#### [Task statement]
Nothing beyond the line containing "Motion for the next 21" is to be printed; print exactly each line from the start of the records below through that line, leaving out pictures.

Excerpted records section start

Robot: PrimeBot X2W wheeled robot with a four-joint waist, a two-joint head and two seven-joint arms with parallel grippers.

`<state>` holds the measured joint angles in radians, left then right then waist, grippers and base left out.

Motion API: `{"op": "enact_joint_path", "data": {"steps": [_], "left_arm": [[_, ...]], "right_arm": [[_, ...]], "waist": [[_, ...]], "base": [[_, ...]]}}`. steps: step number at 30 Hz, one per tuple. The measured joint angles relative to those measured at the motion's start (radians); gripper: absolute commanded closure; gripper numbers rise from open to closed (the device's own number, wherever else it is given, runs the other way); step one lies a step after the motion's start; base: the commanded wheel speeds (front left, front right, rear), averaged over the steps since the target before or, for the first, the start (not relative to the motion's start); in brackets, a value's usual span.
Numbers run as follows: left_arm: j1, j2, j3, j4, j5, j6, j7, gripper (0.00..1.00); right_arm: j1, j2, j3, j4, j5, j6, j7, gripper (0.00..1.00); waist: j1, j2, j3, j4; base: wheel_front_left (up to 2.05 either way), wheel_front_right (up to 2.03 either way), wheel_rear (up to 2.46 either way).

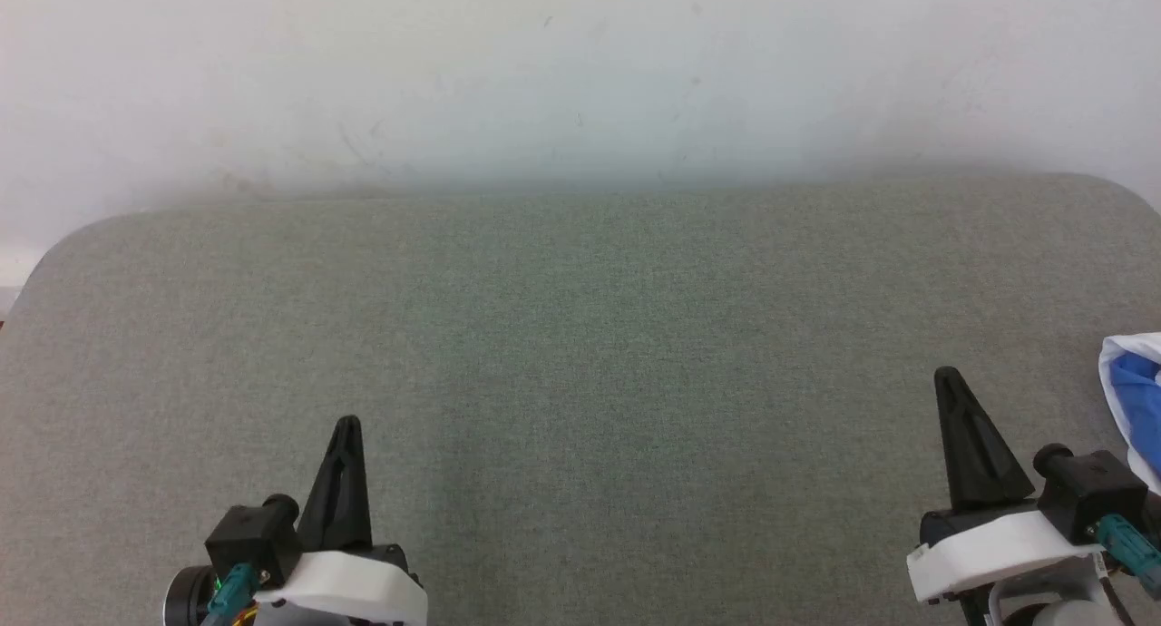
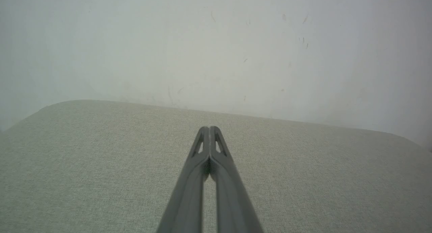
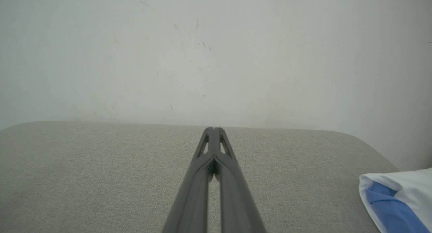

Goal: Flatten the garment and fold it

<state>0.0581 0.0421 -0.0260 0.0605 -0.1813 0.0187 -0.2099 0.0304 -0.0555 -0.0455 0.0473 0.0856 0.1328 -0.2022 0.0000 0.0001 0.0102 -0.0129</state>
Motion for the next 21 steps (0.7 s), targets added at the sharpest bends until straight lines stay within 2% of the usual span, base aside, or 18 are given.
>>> {"op": "enact_joint_path", "data": {"steps": [21], "left_arm": [[-0.005, 0.0, 0.003, -0.011, 0.034, 0.0, 0.044, 1.0]], "right_arm": [[-0.001, 0.0, 0.01, -0.007, -0.018, 0.0, 0.043, 1.0]], "waist": [[0.0, 0.0, -0.002, 0.003]], "base": [[0.0, 0.0, 0.0]]}}
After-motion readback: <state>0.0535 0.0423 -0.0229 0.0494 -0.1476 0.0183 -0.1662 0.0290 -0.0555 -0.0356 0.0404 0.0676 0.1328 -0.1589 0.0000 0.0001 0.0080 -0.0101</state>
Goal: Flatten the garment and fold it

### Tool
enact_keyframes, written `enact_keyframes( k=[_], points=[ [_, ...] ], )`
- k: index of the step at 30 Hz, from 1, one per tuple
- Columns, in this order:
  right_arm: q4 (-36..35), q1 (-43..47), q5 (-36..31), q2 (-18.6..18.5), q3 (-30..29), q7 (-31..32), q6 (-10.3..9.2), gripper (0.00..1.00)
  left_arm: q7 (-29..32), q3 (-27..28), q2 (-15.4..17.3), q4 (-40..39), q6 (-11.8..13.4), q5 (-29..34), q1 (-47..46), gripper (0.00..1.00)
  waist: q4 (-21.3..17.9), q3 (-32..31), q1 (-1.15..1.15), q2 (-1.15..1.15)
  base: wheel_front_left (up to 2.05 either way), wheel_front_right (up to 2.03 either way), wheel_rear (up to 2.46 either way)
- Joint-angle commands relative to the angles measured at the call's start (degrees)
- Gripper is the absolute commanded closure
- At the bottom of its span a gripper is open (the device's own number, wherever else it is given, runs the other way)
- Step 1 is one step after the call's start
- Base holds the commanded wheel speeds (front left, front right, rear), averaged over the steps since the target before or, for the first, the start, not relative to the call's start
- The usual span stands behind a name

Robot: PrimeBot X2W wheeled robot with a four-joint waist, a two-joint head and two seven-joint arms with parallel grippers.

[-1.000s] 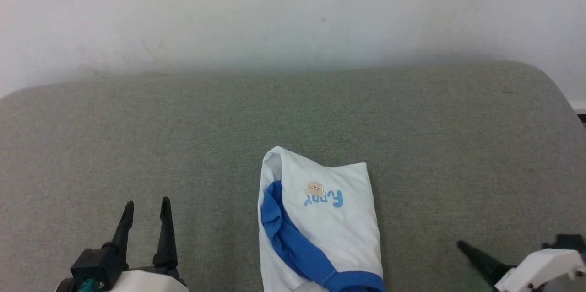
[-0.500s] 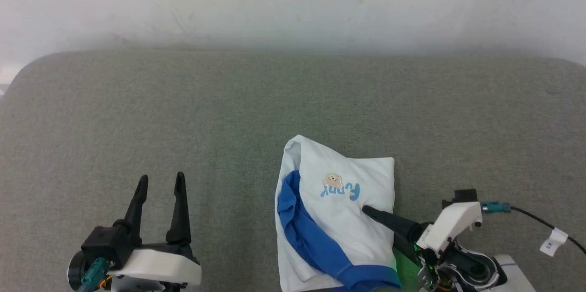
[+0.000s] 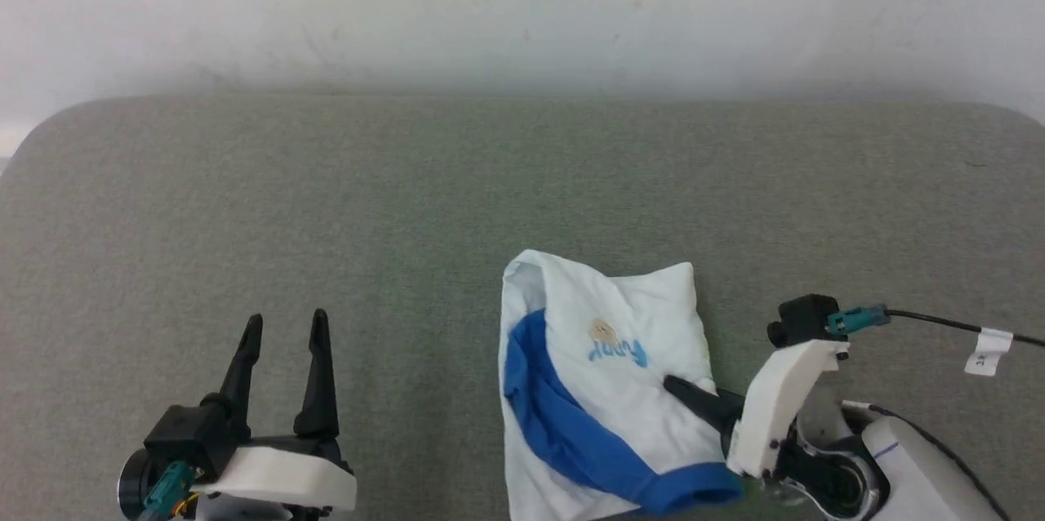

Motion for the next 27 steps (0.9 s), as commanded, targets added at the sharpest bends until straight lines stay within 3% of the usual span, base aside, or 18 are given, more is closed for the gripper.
enact_keyframes(
  k=[1,6,12,17,22,27],
  points=[
    [-1.89,0.92,-3.81,-2.56,2.02,-0.93,-0.02,1.00,-0.27,0.20,-0.16,0.02,-0.53,0.74,0.18,0.00,-2.12,-1.53,0.00,0.00,0.00,0.00,0.00],
    [-8.19,1.75,-13.57,-9.30,5.50,-1.01,-0.02,1.00,-0.27,0.86,-0.26,-0.35,-0.82,0.51,0.63,0.00,-6.34,-1.79,0.00,0.00,0.00,0.00,0.00],
    [-15.01,2.49,-24.02,-16.41,4.58,3.73,-0.02,1.00,-0.27,1.06,-0.41,-2.41,-1.02,0.83,0.16,0.00,-13.20,1.18,0.00,0.00,0.00,0.00,0.00],
    [-17.93,2.47,-29.05,-20.11,1.45,7.70,-0.02,1.00,-0.27,0.77,0.37,-4.19,-1.60,1.88,-2.32,0.00,-18.96,6.84,0.00,0.00,0.00,0.00,0.00],
    [-13.87,0.63,-32.40,-21.38,-4.70,6.21,-0.02,1.00,-0.27,0.20,1.56,-4.96,-2.13,2.89,-6.03,0.00,-22.48,12.66,0.00,0.00,0.00,0.00,0.00],
    [-5.40,-3.00,-35.51,-22.05,-9.25,0.68,-0.02,1.00,-0.27,-1.19,2.41,-4.87,-2.66,3.70,-9.91,0.00,-23.14,17.68,0.00,0.00,0.00,0.00,0.00]
  ],
)
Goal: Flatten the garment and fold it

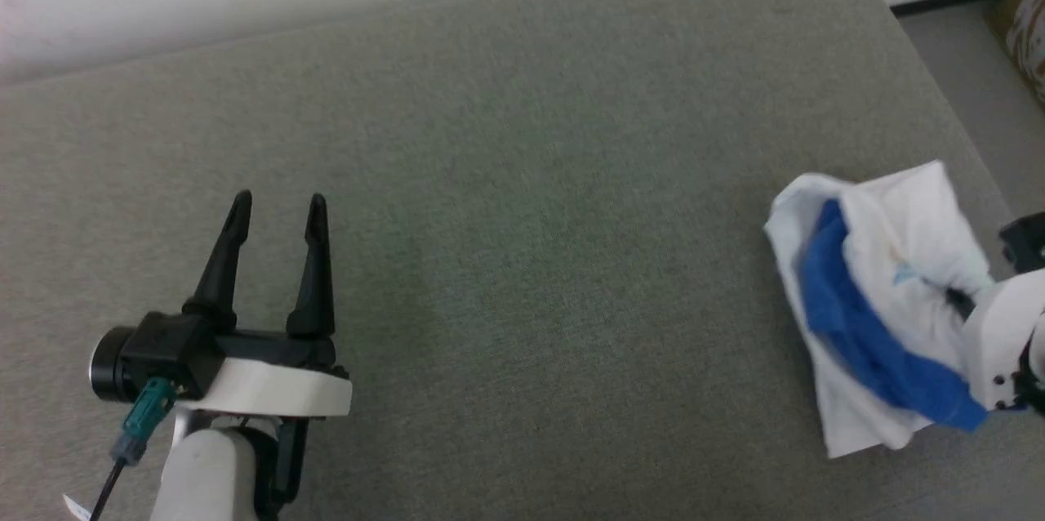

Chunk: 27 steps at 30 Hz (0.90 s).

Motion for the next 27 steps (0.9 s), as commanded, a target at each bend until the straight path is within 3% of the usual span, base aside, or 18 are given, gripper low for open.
enact_keyframes(
  k=[1,7,12,13,14,22,27],
  points=[
    [2.90,-2.23,-1.20,-0.47,-1.31,-2.12,-0.06,1.00,-0.27,-0.52,0.65,-0.21,-0.35,0.89,-1.80,0.00,-4.34,8.44,-0.01,0.00,0.00,0.00,0.00],
    [11.75,-7.66,-5.87,-1.20,-7.06,-10.63,-0.06,1.00,-0.27,-1.59,1.79,-0.27,-0.77,1.40,-5.10,0.00,-3.17,13.07,-0.01,0.00,0.00,0.00,0.00],
    [18.02,-10.97,-8.07,0.53,-11.74,-17.61,-0.06,1.00,-0.27,-2.09,2.24,-0.15,-0.93,1.55,-6.86,0.00,-1.87,14.74,-0.01,0.00,0.00,0.00,0.00],
    [18.91,-11.28,-8.37,1.21,-11.79,-18.63,-0.06,0.68,-0.27,-2.17,2.23,-0.02,-0.95,1.54,-7.04,0.00,-1.61,14.76,-0.01,0.00,0.00,0.00,0.00],
    [19.38,-11.54,-8.74,1.60,-11.60,-20.32,-0.06,0.00,-0.27,-2.22,2.18,0.11,-0.96,1.50,-7.18,0.00,-1.33,14.73,-0.01,0.00,0.00,0.00,0.00],
    [24.77,-11.25,-15.91,2.33,-18.13,-31.95,-0.06,0.00,-0.27,-1.73,0.79,1.51,-0.79,0.33,-5.80,0.00,0.44,9.88,-0.01,0.00,0.00,0.00,0.00],
    [21.29,-9.07,-20.73,5.84,-23.17,-35.23,-0.06,0.00,-0.27,-0.67,-0.49,2.47,-0.42,-0.70,-2.95,0.00,1.07,3.84,-0.01,0.00,0.00,0.00,0.00]
  ],
)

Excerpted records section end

#### [Result below]
Robot: PrimeBot X2W wheeled robot with a four-joint waist, a two-joint head and two seven-joint arms with parallel grippers.

`<state>` holds the measured joint angles in radians, left then right then waist, grippers and base left out.

Motion API: `{"op": "enact_joint_path", "data": {"steps": [_], "left_arm": [[_, ...]], "right_arm": [[_, ...]], "waist": [[_, ...]], "base": [[_, ...]]}}`. steps: step number at 30 Hz, one per tuple. The measured joint angles relative to those measured at the motion's start (radians); gripper: absolute commanded closure; gripper numbers rise from open to closed (the device's own number, wherever else it is given, runs the other way); step one lies a step after the motion's start; base: the commanded wheel speeds (front left, front right, rear), averaged over the steps since the target before or, for the first, the start (not relative to the motion's start); in brackets, a value's usual span.
Numbers run as follows: left_arm: j1, j2, j3, j4, j5, j6, j7, gripper (0.00..1.00); right_arm: j1, j2, j3, j4, j5, j6, j7, gripper (0.00..1.00); waist: j1, j2, j3, j4; base: wheel_front_left (up to 2.05 either way), wheel_front_right (up to 2.03 either way), wheel_rear (up to 2.46 either way).


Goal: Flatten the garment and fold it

<state>0.0581 0.0421 -0.0260 0.0605 -0.1813 0.0187 -0.2099 0.0304 -0.0555 -0.0455 0.0473 0.0856 0.1328 -0.2022 0.0000 0.0001 0.0102 -0.0129</state>
Motion for the next 21 steps (0.7 s), targets added at the sharpest bends until straight lines stay within 2% of the usual span, base aside, or 18 are given.

The output contains the complete answer to the exercise.